▶ **To do**
In the reply, include exactly the lines of the entries below from the first to the line with "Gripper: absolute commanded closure", that line included.

[Saved data entries]
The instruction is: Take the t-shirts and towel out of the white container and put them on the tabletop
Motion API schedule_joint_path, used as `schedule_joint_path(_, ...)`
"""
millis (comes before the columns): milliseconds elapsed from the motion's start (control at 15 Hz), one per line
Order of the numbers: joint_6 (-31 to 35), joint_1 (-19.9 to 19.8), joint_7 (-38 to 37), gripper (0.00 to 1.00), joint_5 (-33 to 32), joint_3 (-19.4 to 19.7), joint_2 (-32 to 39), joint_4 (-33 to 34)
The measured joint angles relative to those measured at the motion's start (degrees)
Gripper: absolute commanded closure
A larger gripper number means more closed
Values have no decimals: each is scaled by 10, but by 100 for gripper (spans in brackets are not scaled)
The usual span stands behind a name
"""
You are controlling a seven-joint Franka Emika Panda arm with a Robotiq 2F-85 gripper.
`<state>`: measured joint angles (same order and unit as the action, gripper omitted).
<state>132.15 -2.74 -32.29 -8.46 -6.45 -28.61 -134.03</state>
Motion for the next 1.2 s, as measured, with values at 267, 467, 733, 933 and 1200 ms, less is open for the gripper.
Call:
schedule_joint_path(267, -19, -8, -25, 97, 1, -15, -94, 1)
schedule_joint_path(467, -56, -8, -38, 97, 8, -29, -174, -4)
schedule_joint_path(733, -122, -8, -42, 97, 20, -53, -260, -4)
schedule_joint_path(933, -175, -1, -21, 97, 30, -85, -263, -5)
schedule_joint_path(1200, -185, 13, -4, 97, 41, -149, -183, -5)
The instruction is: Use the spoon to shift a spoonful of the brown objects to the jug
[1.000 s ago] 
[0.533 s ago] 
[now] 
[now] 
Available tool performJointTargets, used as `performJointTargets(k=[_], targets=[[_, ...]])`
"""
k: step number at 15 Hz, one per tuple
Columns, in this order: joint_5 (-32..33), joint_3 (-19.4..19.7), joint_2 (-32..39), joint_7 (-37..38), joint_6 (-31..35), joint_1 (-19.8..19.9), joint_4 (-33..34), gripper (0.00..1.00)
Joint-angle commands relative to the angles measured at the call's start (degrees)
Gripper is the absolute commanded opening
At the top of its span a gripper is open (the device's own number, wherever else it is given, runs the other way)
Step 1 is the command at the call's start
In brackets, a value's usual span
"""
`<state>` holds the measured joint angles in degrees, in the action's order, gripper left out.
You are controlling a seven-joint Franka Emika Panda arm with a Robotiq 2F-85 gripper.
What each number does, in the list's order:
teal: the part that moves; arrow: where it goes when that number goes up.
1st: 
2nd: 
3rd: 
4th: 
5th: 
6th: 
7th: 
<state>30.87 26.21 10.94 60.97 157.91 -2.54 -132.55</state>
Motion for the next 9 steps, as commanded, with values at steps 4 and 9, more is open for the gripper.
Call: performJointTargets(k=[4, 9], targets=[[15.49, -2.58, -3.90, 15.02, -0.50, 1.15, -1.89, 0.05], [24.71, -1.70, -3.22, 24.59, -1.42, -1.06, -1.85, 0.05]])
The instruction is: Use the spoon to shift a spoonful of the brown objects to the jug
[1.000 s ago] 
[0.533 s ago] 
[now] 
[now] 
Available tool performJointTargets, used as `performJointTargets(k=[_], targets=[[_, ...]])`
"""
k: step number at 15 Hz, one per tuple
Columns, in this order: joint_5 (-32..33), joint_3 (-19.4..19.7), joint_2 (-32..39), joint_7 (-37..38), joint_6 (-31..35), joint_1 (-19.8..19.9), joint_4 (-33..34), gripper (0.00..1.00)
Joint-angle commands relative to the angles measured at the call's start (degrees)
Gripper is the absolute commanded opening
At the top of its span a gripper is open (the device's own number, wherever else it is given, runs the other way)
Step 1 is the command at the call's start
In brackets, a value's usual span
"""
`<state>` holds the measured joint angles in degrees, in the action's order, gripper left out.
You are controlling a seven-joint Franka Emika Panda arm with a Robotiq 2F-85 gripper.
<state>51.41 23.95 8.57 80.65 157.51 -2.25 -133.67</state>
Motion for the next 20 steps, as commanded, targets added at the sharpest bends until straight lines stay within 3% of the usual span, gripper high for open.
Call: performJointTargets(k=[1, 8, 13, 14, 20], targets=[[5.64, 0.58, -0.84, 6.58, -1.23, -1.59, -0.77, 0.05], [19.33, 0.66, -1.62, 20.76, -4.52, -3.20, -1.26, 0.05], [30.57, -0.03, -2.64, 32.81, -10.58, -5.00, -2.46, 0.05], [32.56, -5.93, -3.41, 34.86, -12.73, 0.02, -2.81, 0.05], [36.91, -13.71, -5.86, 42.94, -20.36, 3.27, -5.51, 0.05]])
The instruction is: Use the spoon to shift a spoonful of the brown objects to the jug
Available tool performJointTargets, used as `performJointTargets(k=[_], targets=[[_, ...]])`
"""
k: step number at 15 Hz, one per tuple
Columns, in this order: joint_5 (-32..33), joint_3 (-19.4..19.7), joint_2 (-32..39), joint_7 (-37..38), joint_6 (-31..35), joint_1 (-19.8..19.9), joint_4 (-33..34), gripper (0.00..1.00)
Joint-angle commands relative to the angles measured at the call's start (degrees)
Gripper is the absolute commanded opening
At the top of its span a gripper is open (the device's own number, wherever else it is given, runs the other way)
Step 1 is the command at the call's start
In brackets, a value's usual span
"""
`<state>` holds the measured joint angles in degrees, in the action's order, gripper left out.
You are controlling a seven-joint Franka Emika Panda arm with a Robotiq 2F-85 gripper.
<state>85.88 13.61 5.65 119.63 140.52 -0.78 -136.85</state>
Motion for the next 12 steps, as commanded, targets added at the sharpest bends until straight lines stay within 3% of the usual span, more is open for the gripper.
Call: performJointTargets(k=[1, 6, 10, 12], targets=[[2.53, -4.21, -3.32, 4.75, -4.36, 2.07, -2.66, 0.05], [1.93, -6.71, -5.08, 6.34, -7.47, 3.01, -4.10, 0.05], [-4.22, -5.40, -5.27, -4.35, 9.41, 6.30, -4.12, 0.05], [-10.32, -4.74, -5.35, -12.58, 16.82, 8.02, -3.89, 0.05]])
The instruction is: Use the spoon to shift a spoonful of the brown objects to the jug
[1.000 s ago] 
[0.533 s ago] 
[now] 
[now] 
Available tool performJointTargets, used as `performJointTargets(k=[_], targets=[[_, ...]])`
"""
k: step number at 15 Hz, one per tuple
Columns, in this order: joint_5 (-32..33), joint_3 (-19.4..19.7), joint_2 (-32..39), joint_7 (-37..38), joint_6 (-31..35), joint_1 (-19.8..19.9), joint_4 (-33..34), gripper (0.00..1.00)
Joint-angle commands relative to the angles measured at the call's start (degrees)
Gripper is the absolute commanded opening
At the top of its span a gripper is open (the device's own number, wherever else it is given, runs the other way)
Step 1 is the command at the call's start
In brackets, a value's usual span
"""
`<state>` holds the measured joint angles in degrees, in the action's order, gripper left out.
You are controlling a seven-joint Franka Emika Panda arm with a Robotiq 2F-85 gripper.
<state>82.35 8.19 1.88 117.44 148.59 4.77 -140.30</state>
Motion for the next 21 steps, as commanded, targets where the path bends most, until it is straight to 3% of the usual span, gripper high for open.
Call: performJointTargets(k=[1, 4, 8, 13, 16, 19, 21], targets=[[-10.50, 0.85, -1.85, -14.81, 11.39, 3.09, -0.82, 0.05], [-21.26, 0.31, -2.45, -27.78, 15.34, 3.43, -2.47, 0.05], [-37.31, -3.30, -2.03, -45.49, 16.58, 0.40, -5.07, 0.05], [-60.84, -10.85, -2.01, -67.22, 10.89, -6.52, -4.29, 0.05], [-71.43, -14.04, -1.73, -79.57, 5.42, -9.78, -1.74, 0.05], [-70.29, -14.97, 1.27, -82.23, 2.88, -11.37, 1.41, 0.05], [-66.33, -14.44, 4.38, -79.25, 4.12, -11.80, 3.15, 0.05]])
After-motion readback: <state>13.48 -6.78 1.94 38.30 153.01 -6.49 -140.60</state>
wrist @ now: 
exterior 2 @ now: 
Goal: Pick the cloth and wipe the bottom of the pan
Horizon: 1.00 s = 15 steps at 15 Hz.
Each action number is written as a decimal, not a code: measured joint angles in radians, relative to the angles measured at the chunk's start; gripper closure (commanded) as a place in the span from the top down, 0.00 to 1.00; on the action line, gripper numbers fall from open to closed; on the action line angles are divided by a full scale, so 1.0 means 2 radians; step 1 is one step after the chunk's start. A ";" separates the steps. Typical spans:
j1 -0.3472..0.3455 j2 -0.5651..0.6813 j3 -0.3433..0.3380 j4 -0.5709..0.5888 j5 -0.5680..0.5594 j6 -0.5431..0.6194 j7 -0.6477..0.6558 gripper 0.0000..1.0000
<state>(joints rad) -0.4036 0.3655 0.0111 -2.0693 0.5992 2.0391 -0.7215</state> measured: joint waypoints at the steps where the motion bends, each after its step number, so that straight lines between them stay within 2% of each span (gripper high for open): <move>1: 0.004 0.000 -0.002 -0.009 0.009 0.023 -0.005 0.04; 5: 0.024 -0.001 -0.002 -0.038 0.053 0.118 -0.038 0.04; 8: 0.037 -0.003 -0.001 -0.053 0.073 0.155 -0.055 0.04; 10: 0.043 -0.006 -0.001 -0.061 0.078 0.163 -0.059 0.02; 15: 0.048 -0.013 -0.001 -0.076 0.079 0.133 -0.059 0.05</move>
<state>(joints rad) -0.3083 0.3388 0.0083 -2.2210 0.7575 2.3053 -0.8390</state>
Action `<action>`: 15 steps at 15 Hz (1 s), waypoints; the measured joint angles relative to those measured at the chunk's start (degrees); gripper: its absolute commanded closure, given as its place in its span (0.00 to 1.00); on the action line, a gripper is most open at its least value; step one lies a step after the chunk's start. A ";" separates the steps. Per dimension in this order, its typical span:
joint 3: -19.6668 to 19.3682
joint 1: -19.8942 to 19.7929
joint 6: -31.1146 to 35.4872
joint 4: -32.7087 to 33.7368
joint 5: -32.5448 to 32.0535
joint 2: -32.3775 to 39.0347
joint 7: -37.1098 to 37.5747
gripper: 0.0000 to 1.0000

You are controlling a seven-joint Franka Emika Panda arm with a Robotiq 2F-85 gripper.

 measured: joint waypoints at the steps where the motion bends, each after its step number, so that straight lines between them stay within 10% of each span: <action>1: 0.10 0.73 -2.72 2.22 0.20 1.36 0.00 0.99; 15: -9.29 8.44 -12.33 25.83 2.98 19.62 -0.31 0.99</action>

▶ **Solved exercise**
The instruction is: Take the t-shirts and towel out of the white container and put them on the tabletop
Motion API schedule_joint_path, used as `schedule_joint_path(_, ...)`
"""
millis (comes before the columns): milliseconds elapsed from the motion's start (control at 15 Hz), one per line
Order of the numbers: joint_6 (-31 to 35), joint_1 (-19.9 to 19.8), joint_7 (-38 to 37), gripper (0.00 to 1.00), joint_5 (-33 to 32), joint_3 (-19.4 to 19.7), joint_2 (-32 to 39), joint_4 (-33 to 34)
The measured joint angles relative to those measured at the motion's start (degrees)
Gripper: absolute commanded closure

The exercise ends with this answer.